● What is being asked
Find the line containing "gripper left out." in the records below. Copy exactly that line and each one after it, ending at the line containing "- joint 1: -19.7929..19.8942", and nothing more.

● Records for the task
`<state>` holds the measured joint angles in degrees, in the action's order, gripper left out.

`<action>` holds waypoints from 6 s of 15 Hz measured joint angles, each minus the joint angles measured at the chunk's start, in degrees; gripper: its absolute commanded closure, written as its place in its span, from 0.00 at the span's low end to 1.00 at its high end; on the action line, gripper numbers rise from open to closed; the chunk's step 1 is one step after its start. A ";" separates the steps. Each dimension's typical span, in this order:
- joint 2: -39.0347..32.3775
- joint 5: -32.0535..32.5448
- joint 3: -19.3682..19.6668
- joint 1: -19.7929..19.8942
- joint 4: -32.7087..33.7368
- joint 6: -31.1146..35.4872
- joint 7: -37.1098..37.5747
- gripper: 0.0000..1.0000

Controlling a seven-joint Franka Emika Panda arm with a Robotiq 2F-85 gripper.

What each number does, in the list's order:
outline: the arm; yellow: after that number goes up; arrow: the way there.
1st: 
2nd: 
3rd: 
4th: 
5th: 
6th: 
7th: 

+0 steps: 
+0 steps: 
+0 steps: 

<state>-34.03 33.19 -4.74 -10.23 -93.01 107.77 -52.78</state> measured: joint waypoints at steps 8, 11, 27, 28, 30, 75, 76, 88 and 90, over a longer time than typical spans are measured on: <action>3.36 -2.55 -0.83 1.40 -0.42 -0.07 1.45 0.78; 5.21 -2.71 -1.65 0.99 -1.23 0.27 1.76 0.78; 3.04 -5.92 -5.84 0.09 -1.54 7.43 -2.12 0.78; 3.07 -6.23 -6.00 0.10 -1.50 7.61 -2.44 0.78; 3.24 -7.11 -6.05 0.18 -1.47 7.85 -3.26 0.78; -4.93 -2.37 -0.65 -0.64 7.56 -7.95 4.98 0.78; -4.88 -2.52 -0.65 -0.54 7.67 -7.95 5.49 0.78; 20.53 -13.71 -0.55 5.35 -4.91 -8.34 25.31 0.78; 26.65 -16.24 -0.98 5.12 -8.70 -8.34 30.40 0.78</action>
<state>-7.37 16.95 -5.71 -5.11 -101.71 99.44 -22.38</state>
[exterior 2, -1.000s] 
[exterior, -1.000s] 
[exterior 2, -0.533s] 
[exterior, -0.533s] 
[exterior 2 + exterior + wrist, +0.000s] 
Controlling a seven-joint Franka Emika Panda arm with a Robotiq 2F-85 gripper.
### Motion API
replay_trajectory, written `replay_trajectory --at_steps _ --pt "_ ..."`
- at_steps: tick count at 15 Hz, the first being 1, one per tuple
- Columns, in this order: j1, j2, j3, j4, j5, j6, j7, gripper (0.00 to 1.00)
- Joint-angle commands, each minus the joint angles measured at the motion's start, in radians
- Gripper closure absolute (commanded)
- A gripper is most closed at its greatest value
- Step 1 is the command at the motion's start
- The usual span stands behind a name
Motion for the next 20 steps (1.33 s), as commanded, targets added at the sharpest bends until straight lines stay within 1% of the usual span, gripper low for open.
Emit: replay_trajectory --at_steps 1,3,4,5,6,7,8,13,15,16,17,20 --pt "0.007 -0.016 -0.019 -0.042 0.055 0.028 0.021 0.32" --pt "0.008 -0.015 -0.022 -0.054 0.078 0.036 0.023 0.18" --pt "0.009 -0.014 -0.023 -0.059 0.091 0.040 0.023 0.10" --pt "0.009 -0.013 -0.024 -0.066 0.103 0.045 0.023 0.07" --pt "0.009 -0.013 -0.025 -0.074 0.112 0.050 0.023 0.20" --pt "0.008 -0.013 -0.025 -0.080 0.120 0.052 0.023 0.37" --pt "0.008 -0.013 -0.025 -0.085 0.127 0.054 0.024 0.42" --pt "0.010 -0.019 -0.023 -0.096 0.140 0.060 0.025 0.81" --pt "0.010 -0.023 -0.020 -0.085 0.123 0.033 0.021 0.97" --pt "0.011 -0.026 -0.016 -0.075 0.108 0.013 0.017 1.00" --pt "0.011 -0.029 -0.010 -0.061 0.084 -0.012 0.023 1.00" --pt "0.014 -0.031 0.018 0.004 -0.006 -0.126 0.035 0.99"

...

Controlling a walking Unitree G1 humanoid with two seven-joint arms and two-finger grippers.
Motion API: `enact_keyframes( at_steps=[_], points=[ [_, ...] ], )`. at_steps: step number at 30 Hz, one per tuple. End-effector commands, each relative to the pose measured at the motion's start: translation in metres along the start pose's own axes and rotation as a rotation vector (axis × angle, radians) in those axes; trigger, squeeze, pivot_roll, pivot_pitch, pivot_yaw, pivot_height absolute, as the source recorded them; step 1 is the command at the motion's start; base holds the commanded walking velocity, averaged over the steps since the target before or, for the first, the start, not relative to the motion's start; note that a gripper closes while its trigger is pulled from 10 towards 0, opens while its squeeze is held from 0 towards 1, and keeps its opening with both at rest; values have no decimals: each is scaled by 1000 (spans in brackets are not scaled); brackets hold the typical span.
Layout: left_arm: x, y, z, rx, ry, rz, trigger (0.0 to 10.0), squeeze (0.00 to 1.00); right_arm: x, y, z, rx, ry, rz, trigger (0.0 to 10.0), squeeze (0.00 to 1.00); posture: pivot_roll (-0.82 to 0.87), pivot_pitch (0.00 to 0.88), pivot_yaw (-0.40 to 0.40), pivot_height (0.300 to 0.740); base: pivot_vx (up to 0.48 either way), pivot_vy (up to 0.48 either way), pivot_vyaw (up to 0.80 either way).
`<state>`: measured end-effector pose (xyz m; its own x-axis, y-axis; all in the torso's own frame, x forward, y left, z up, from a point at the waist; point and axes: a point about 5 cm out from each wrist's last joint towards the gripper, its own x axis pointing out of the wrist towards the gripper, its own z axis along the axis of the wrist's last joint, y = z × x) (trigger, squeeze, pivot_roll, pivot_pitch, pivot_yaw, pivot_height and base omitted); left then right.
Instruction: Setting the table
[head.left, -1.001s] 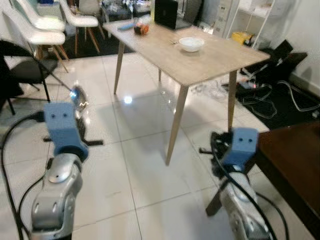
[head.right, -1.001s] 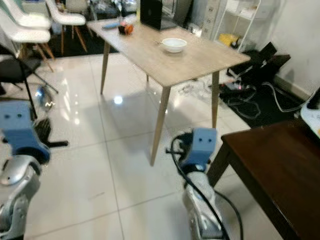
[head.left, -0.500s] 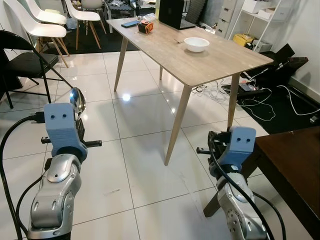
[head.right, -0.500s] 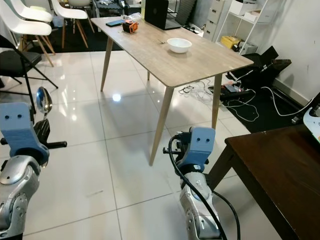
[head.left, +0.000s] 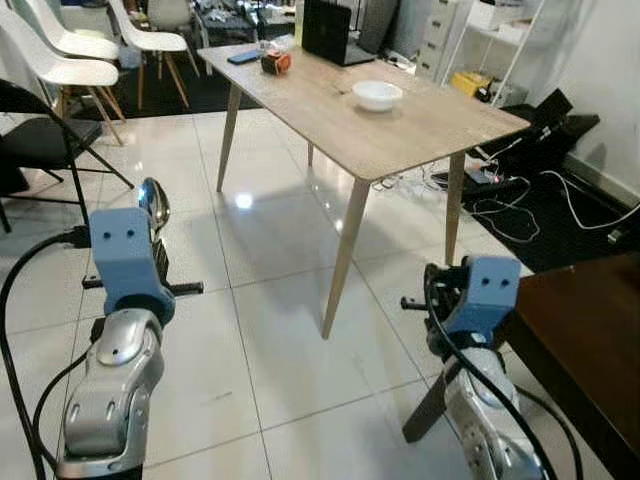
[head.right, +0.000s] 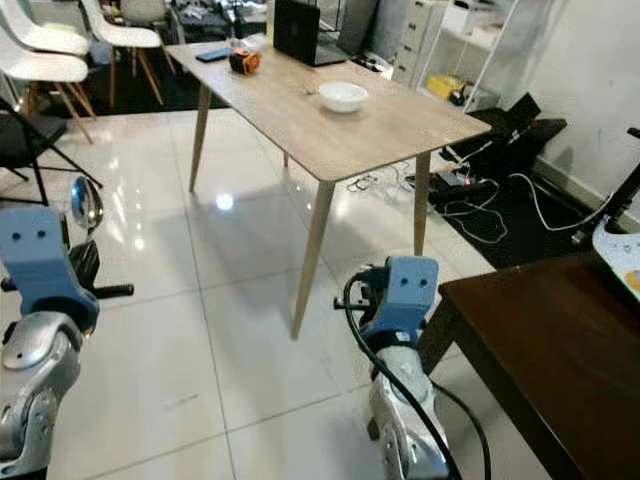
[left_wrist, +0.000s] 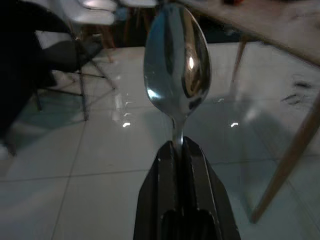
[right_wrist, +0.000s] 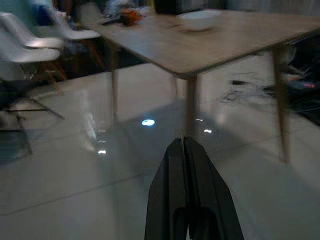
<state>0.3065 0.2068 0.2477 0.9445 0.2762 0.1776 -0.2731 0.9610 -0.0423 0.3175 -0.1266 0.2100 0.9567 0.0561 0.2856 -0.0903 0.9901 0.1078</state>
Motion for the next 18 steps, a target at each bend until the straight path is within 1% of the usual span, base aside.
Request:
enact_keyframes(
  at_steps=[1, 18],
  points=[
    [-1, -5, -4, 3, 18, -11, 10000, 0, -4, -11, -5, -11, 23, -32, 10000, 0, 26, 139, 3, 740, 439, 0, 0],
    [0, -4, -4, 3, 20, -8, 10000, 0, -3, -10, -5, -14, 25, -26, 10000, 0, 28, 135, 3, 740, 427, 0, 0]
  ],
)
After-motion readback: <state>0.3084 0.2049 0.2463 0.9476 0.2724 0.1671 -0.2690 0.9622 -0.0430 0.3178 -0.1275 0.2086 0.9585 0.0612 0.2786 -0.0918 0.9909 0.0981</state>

● Answer to this problem
`<state>` holds the measured joint angles in degrees, in the action's order, gripper left out.

`<action>` holds waypoints from 6 s of 15 Hz measured joint angles, each minus the joint angles measured at the chunk's start, in degrees; gripper: its absolute commanded closure, written as its place in its span, from 0.00 at the span's low end to 1.00 at its high end; on the action line, gripper numbers rise from open to closed; the chunk's step 1 is one step after its start. A ";" separates the steps. Each dimension's typical span, in this order:
- joint 2: -39.0347..32.3775
- joint 5: -32.0535..32.5448
- joint 3: -19.3682..19.6668
- joint 1: -19.7929..19.8942

Nothing remains to be done in this exercise.